At around 4 months of age Audrey started to protest her naps a bit. I decided to buy a crib toy to give her something to play with while winding down for sleep. I bought one of these and she LOVED it. In fact there were times that she would wake in the middle of the night (I watched on the video monitor) and she would press the button to turn on her birdies and would lay back down as quick as possible so she wouldn't miss any of the music while lying down. She used it to soothe herself and never called for us.
I guess the foreshadowing to our current sleep situation began about a week ago when Jeremy went to get Audrey from her crib after her morning nap. She was pointing at her birdy toy so Jeremy turned it on for her. She immediately began to cry really hard and turned it off as quick as she could. He had to comfort her to get her to stop crying. We just figured that maybe she thought Jeremy was expecting her to go back to sleep instead of him getting her from her crib after her nap. We thought there was no way she could dislike the toy, she's always loved it so much.

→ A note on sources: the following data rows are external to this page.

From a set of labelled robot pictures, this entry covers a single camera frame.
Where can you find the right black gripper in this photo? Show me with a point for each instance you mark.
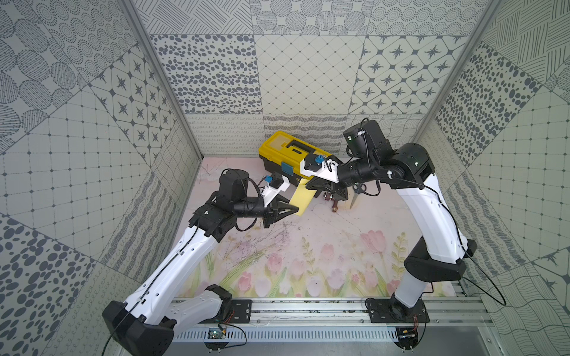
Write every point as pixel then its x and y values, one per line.
pixel 329 186

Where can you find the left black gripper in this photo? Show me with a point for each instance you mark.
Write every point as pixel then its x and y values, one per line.
pixel 269 213

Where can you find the yellow square paper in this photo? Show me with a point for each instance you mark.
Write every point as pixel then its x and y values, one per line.
pixel 302 197

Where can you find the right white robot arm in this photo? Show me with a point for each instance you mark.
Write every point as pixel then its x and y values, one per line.
pixel 440 254

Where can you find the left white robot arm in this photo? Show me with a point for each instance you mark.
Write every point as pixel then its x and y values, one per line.
pixel 148 320

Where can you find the brown brass water tap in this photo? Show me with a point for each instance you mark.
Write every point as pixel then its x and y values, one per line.
pixel 334 202

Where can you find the yellow black toolbox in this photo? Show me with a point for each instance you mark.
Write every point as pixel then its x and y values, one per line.
pixel 283 153

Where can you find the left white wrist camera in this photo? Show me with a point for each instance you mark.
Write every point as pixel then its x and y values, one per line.
pixel 273 185

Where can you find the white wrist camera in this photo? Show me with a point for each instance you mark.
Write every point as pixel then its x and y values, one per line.
pixel 317 165
pixel 273 185

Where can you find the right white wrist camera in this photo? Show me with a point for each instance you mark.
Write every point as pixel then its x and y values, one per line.
pixel 317 165

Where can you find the blue handled scissors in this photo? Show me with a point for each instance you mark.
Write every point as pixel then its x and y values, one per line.
pixel 358 188

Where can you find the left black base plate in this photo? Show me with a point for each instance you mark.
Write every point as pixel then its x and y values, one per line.
pixel 238 312

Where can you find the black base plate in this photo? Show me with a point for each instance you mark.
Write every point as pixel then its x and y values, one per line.
pixel 392 311
pixel 238 312

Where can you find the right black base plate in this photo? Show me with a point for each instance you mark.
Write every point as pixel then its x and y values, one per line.
pixel 392 311

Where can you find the aluminium mounting rail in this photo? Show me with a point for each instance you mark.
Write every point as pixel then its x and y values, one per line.
pixel 307 313

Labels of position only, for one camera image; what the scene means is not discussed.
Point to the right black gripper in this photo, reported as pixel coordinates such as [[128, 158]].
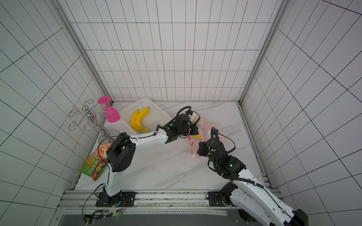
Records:
[[204, 148]]

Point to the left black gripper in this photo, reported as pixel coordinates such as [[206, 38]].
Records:
[[195, 130]]

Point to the pink plastic bag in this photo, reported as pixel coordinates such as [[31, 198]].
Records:
[[204, 128]]

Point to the white perforated plastic basket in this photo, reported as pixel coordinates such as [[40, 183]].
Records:
[[151, 116]]

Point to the yellow banana bunch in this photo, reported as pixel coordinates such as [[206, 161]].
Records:
[[138, 120]]

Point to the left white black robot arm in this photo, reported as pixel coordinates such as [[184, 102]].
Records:
[[122, 150]]

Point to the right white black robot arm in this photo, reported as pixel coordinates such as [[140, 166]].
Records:
[[246, 192]]

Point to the orange patterned round container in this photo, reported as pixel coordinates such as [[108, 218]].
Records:
[[101, 152]]

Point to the chrome hook stand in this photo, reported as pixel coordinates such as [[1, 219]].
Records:
[[89, 122]]

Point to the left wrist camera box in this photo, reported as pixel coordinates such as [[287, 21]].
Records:
[[191, 116]]

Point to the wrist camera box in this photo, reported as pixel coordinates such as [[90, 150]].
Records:
[[214, 134], [191, 116]]

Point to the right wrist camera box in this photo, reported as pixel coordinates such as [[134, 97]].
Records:
[[214, 134]]

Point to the aluminium mounting rail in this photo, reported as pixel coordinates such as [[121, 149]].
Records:
[[83, 204]]

For the past couple of weeks Audrey seems to be working on getting down to one nap. It's been really hit and miss. One day she'll take a nice long nap in the morning and that's it for the day. Another day she'll take a quick nap in the morning and by the afternoon she needs a longer one. It's all pretty confusing and annoying but at least it was during the day when we were all awake.

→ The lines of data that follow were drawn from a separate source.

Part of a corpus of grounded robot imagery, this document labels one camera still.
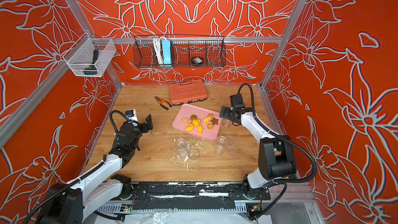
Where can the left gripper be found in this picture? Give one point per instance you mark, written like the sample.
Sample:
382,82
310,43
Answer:
144,129

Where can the clear acrylic wall box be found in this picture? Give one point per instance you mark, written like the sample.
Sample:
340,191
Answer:
88,57

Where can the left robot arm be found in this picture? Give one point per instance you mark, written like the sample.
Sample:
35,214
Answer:
73,202

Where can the clear cookie jar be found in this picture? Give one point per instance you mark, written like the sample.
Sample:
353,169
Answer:
181,147
226,123
220,145

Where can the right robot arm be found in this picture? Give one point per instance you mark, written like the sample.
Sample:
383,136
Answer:
276,159

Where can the small black box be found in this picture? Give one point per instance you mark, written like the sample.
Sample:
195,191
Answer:
197,61

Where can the black wire wall basket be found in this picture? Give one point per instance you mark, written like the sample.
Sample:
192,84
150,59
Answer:
148,51

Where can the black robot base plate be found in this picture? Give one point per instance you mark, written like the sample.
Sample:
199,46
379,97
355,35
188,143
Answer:
194,196

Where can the orange tool case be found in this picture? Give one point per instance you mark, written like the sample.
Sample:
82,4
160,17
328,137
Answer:
187,92

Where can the orange handled pliers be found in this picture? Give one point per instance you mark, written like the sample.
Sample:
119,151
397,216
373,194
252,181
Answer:
163,103

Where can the yellow fish cookie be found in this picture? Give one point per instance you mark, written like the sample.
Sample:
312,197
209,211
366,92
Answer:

So on Saturday Audrey woke in the middle of the night and I figured she was just hungry and excited from the day at the zoo. Sunday she had a waking again and I can't remember if she needed a bottle or not. Monday and Tuesday I made sure she had plenty to eat at dinner time and I topped her off with a bottle at bedtime, which she drained. This is really unusal for Audrey so I'm thinking we're dealing with a growth spurt. Last night (Tuesday) Audrey woke up around 3 or 4 hours after I put her to bed and (I guess out of habit) she turned on her birdy toy. It scared the crap out of her and she quickly turned it off and then cried for one of us to come get her. I went to her room, hugged her in her crib and laid her back down to sleep. She was fine with that and went to sleep with no wakings.
I'm not sure what will be happening tonight. She did have a night terror about an hour or two after I put her to bed, but that lasted less than a minute.
So that is the whole boring story for now. Not sure what is causing the wakings, not sure why she hates her crib toy so much now. The sad thing is that even if Audrey stopped having night wakings, my bladder still wakes me up every night at 3 a.m. Wheeeee!!